◆ **Assignment**
Word for word, output the data, with none of its pictures.

◆ **Data provided**

****

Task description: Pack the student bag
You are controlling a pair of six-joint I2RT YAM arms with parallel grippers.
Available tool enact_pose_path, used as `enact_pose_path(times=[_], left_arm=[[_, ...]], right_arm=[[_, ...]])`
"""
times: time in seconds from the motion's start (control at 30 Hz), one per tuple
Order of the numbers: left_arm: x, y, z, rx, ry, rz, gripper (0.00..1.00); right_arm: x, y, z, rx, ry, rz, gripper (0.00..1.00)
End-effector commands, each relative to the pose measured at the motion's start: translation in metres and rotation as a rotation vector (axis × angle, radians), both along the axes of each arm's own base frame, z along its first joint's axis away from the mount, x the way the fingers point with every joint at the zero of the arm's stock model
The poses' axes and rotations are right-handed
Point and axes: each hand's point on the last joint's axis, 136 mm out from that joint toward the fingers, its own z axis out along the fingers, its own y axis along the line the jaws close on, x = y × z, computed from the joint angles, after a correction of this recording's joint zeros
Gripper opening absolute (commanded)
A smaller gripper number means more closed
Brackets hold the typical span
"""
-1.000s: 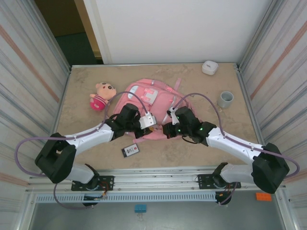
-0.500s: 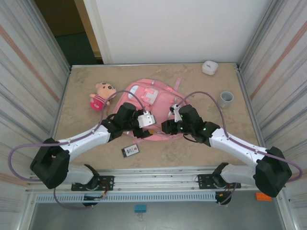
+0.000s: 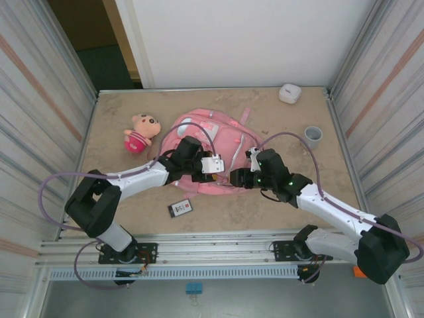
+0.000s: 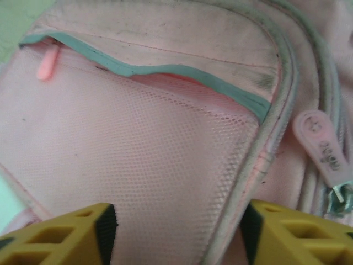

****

◆ **Response to the exercise**
Task description: Pack the student bag
You are controlling a pair of six-joint I2RT YAM arms with parallel grippers.
Available tool enact_pose_path, used as `enact_pose_path(times=[_], left_arm=[[_, ...]], right_arm=[[_, ...]])`
"""
times: time in seconds from the motion's start (control at 30 Hz), one per tuple
Order of the numbers: left_arm: x, y, z, rx, ry, rz, gripper (0.00..1.00); right_arm: x, y, z, rx, ry, rz, gripper (0.00..1.00)
End-effector commands, each relative to the pose measured at the motion's start: translation in metres and rotation as a rotation vector (axis × angle, radians), both along the axes of each arm's own base frame, z along its first joint's axis away from the mount, x the way the fingers point with every joint at the zero of the arm's stock model
The poses' axes and rotations are right-handed
Point and axes: each hand's point on the last joint's axis, 136 mm out from that joint toward the fingers, its own z axis out along the fingers, its own y axis along the line the jaws close on, x = y × z, computed from the joint angles, after a correction of this recording's joint zeros
Gripper opening absolute (commanded)
A smaller gripper number means more closed
Brackets hold the typical span
"""
-1.000s: 
-0.500s: 
+0.000s: 
+0.000s: 

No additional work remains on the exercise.